WHAT YOU WILL DO:
Collect from the data below each line with "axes".

DATA EXCERPT:

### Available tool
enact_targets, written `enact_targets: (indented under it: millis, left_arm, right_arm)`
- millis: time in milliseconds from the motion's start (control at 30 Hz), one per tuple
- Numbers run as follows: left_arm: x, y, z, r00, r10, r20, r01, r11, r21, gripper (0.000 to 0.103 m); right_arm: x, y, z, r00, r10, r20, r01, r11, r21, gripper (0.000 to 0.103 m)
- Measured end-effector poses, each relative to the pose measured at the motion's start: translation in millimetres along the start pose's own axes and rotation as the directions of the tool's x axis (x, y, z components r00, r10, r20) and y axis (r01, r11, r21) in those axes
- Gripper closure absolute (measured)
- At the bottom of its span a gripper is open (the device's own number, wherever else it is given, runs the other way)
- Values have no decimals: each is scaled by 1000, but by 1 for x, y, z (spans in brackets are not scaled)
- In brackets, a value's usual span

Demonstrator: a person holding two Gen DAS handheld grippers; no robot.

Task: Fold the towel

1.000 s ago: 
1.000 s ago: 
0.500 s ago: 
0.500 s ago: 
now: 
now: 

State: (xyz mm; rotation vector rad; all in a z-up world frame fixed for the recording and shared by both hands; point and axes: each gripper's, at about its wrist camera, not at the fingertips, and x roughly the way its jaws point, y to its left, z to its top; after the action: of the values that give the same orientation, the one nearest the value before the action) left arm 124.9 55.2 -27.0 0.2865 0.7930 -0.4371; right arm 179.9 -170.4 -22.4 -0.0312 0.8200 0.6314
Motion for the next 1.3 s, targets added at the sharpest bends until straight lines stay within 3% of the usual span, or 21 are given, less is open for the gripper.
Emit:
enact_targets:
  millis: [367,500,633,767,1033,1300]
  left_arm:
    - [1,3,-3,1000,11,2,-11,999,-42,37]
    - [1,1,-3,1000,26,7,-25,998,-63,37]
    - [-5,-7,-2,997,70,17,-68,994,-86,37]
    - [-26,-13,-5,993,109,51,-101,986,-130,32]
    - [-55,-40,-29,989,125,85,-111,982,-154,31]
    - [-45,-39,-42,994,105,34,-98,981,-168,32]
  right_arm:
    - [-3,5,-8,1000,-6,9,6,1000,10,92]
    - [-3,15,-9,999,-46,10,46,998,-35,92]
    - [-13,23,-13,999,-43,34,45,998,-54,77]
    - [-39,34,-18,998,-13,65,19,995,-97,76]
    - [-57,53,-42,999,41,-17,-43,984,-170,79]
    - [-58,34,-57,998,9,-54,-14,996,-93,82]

REPLY TO THE EXERCISE:
- Measured end-effector poses, each relative to the pose measured at the motion's start: translation in millimetres along the start pose's own axes and rotation as the directions of the tool's x axis (x, y, z components r00, r10, r20) and y axis (r01, r11, r21) in those axes
State: (xyz mm; rotation vector rad; all in a z-up world frame fixed for the recording and shared by both hands; point and axes: each gripper's, at about its wrist camera, not at the fingertips, and x roughly the way its jaws point, y to its left, z to its top; after the action: of the values that give the same orientation, the one nearest the value before the action) left arm 124.9 55.2 -27.0 0.2865 0.7930 -0.4371; right arm 179.9 -170.4 -22.4 -0.0312 0.8200 0.6314

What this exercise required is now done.